→ Exercise description: Begin at the line containing "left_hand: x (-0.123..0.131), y" in the entries below and end at the line containing "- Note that"; transcribe that range exactly and nothing outside it.

→ Task data:
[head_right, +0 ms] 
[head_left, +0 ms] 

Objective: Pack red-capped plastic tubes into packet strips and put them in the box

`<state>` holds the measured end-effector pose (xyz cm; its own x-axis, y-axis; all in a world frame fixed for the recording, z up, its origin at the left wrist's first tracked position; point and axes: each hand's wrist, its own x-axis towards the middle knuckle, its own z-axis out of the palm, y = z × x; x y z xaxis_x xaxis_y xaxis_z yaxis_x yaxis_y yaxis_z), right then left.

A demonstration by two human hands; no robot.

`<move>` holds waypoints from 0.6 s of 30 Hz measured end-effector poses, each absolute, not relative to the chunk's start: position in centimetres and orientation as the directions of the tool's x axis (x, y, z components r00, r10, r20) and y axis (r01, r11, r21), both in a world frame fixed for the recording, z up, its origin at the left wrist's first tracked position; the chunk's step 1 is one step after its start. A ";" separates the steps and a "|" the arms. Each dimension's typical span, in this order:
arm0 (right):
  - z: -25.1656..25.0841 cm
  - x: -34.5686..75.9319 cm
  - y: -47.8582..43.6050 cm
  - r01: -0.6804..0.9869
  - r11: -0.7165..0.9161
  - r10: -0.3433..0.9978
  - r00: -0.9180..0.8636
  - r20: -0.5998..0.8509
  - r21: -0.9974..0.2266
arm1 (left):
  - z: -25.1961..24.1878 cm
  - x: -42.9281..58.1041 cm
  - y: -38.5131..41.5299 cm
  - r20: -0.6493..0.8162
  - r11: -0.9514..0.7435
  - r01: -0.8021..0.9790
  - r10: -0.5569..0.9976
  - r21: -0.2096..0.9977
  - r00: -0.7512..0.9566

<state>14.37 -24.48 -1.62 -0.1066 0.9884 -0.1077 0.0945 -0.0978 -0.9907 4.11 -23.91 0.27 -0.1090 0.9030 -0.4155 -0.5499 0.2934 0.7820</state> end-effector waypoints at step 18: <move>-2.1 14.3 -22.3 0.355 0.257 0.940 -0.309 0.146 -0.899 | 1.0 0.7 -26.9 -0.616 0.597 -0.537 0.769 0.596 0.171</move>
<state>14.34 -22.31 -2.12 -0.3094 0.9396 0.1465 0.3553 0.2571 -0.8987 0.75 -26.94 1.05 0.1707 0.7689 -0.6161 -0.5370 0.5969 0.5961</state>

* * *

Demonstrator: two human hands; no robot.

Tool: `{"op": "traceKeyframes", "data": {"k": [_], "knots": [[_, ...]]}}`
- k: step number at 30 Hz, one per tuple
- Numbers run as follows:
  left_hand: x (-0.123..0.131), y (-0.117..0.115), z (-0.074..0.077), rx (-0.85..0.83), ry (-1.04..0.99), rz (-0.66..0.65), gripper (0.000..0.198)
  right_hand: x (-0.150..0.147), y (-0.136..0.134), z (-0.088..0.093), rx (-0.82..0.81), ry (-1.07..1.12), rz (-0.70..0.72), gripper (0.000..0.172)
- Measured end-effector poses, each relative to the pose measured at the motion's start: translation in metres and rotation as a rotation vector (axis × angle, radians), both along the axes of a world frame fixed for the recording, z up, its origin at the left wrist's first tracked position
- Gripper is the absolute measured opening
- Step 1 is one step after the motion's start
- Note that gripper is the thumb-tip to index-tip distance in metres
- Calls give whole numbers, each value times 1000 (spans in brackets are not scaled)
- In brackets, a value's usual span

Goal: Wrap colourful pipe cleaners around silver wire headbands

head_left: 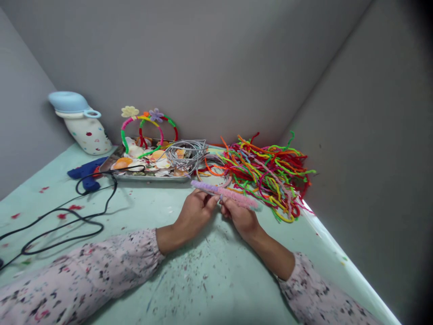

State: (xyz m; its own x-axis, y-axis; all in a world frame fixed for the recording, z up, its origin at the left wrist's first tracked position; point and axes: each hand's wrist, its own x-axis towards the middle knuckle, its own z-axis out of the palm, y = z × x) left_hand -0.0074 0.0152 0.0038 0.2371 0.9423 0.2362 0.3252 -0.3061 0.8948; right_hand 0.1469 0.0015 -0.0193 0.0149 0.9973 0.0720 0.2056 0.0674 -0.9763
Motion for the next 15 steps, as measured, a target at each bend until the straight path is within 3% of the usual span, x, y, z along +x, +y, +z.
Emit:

→ Reply:
  left_hand: x (-0.123..0.131), y (-0.117..0.115), z (-0.074..0.077), rx (-0.85..0.83), ry (-1.04..0.99), rz (-0.66..0.65), gripper (0.000..0.198)
  right_hand: x (-0.150..0.147), y (-0.136..0.134), z (-0.088..0.093), rx (-0.82..0.81), ry (-1.07..1.12), rz (-0.70..0.72), gripper (0.000..0.172)
- Measured end-effector poses, each relative to the pose measured at the motion's start: translation in metres and rotation as a rotation vector (axis × angle, radians), both along the axes of a world frame fixed for the recording, z up, its origin at the left wrist's first tracked position
- Gripper is the absolute measured opening
- Step 1 is one step after the motion's start
- Note that gripper is the thumb-tip to index-tip distance in metres

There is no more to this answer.